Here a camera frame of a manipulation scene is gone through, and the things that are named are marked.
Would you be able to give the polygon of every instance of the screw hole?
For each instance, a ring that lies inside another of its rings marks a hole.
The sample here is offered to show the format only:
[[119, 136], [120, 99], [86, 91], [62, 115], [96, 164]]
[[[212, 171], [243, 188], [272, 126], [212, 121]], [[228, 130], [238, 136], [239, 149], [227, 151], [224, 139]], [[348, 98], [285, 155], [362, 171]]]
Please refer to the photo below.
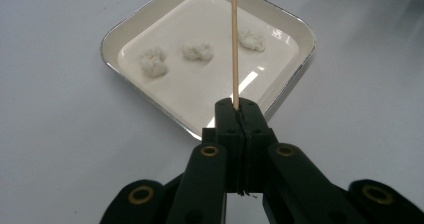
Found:
[[206, 146], [200, 149], [200, 153], [202, 153], [202, 155], [209, 157], [218, 155], [218, 152], [219, 149], [214, 146]]
[[288, 146], [280, 146], [277, 147], [277, 154], [280, 156], [292, 156], [294, 154], [294, 150]]
[[394, 201], [393, 195], [391, 193], [377, 186], [366, 185], [362, 188], [362, 193], [368, 199], [382, 205], [390, 205]]
[[128, 201], [133, 205], [142, 205], [149, 202], [153, 198], [153, 188], [143, 185], [135, 188], [128, 195]]

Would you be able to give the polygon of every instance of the white plate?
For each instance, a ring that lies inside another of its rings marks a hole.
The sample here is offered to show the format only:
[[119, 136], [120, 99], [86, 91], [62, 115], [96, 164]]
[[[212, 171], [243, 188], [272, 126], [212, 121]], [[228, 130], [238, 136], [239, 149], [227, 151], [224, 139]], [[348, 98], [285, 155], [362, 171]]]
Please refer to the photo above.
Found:
[[[153, 0], [114, 27], [103, 39], [105, 63], [128, 79], [155, 105], [200, 139], [213, 126], [214, 104], [232, 95], [230, 0]], [[240, 96], [266, 115], [315, 47], [315, 35], [299, 18], [265, 0], [238, 0], [239, 29], [260, 32], [264, 52], [239, 47]], [[185, 42], [209, 42], [209, 62], [183, 57]], [[166, 75], [152, 78], [141, 55], [159, 47]]]

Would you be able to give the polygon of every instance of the wooden stick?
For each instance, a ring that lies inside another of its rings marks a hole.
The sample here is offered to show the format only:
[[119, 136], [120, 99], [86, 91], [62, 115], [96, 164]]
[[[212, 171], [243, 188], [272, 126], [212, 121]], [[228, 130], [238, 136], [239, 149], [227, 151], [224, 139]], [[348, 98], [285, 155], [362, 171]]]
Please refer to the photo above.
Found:
[[237, 0], [231, 0], [232, 37], [233, 37], [233, 107], [239, 109], [238, 89], [238, 33], [237, 33]]

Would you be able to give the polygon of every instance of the white table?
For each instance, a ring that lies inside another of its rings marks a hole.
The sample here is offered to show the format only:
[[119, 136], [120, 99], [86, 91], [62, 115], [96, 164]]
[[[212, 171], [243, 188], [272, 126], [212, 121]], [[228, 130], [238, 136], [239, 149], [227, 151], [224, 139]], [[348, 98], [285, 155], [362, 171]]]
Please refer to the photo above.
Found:
[[[150, 0], [0, 0], [0, 223], [98, 223], [198, 143], [107, 68], [99, 45]], [[336, 185], [383, 182], [424, 209], [424, 0], [269, 0], [317, 36], [270, 120]], [[267, 223], [229, 196], [227, 223]]]

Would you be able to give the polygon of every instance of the food piece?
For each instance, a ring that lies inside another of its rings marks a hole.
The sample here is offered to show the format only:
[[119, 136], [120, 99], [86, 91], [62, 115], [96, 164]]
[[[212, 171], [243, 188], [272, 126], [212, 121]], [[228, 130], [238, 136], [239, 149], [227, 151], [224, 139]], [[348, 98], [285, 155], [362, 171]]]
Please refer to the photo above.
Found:
[[209, 61], [213, 57], [213, 50], [208, 42], [192, 40], [184, 44], [183, 55], [189, 60]]
[[244, 29], [240, 30], [238, 35], [239, 42], [244, 48], [258, 52], [265, 51], [265, 38], [261, 33]]
[[159, 47], [147, 50], [140, 59], [141, 68], [150, 77], [165, 75], [168, 67], [163, 63], [164, 55]]

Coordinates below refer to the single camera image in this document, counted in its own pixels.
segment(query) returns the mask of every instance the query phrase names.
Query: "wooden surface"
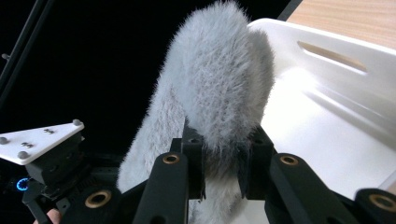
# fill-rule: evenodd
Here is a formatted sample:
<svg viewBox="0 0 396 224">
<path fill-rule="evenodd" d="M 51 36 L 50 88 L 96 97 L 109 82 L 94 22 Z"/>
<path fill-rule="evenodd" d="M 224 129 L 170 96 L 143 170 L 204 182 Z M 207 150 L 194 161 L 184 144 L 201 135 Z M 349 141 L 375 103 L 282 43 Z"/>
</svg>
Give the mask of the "wooden surface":
<svg viewBox="0 0 396 224">
<path fill-rule="evenodd" d="M 396 49 L 396 0 L 303 0 L 288 22 Z"/>
</svg>

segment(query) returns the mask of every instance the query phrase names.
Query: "white plastic container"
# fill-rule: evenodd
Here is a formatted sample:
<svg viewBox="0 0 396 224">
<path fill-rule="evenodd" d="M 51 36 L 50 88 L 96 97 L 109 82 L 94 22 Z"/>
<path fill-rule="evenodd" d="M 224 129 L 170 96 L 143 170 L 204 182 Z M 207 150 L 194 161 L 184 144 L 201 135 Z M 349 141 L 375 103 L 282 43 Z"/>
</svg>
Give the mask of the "white plastic container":
<svg viewBox="0 0 396 224">
<path fill-rule="evenodd" d="M 359 189 L 389 189 L 396 182 L 396 50 L 285 21 L 249 28 L 268 34 L 276 56 L 262 120 L 276 150 L 306 160 L 349 199 Z M 235 223 L 266 223 L 258 204 Z"/>
</svg>

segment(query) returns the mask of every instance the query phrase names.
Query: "blue light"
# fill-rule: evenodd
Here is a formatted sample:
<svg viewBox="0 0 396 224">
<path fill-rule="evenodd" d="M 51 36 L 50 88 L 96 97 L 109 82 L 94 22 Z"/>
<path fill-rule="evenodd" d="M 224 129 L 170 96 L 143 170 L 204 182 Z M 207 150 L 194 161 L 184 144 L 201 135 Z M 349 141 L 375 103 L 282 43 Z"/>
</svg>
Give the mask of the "blue light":
<svg viewBox="0 0 396 224">
<path fill-rule="evenodd" d="M 17 189 L 20 191 L 26 191 L 27 190 L 27 181 L 28 178 L 22 178 L 17 182 Z"/>
</svg>

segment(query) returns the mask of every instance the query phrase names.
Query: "black mount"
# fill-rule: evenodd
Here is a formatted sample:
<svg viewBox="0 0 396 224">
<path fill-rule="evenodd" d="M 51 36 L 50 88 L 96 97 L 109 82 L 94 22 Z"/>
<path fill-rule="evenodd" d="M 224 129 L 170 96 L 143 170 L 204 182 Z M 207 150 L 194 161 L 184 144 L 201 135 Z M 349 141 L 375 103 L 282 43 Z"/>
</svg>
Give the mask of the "black mount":
<svg viewBox="0 0 396 224">
<path fill-rule="evenodd" d="M 78 133 L 26 165 L 32 178 L 22 201 L 38 223 L 51 223 L 51 208 L 60 210 L 62 224 L 187 223 L 188 201 L 205 199 L 206 155 L 203 137 L 187 123 L 182 138 L 157 157 L 149 179 L 123 194 L 117 172 L 98 172 L 83 159 Z M 250 145 L 238 155 L 241 193 L 265 201 L 270 223 L 396 223 L 395 195 L 361 189 L 351 201 L 331 191 L 302 158 L 277 153 L 262 127 Z"/>
</svg>

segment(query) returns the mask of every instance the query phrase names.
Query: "furry toy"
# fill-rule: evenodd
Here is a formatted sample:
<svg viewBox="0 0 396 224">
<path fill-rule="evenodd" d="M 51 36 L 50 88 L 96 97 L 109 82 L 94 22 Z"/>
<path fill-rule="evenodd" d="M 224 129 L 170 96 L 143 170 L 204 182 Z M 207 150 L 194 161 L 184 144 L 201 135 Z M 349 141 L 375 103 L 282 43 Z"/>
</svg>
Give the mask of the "furry toy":
<svg viewBox="0 0 396 224">
<path fill-rule="evenodd" d="M 119 190 L 149 178 L 188 118 L 208 148 L 206 199 L 190 200 L 189 223 L 230 223 L 244 205 L 236 150 L 249 147 L 248 136 L 262 121 L 274 85 L 273 59 L 266 34 L 249 31 L 235 2 L 194 11 L 167 52 L 148 113 L 120 166 Z"/>
</svg>

Task brief: For the word "Would", find every line in the data that holds it and copy that line.

Finished task:
Would you be able to give the polygon of every instance of the screw hole?
Would you be able to give the polygon of every instance of the white plate?
Would you be able to give the polygon of every instance of the wooden stick?
Would you be able to give the polygon of every instance of the white table?
Would you be able to give the polygon of every instance of the food piece?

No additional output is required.